▶ **Exercise prompt**
Using the listing below, extract each line that has the word "blue" in it.

▶ **Data records**
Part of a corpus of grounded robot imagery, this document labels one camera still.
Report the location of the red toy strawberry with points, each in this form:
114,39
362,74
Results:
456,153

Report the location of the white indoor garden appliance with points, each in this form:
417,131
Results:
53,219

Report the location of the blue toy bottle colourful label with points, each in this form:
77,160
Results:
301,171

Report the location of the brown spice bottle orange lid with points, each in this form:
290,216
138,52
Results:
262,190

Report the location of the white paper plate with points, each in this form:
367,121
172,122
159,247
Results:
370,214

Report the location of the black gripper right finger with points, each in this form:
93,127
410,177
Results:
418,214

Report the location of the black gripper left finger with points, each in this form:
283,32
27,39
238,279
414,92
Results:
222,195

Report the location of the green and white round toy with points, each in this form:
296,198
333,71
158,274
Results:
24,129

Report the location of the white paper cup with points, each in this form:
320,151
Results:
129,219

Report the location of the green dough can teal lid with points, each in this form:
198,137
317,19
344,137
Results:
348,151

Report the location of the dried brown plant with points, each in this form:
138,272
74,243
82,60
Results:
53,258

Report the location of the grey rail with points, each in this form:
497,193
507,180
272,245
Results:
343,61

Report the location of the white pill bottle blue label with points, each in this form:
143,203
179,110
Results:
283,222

▶ **Solution to this exercise**
Report the location of the blue toy bottle colourful label with points, each in this form:
Report the location of the white pill bottle blue label with points, each in this form:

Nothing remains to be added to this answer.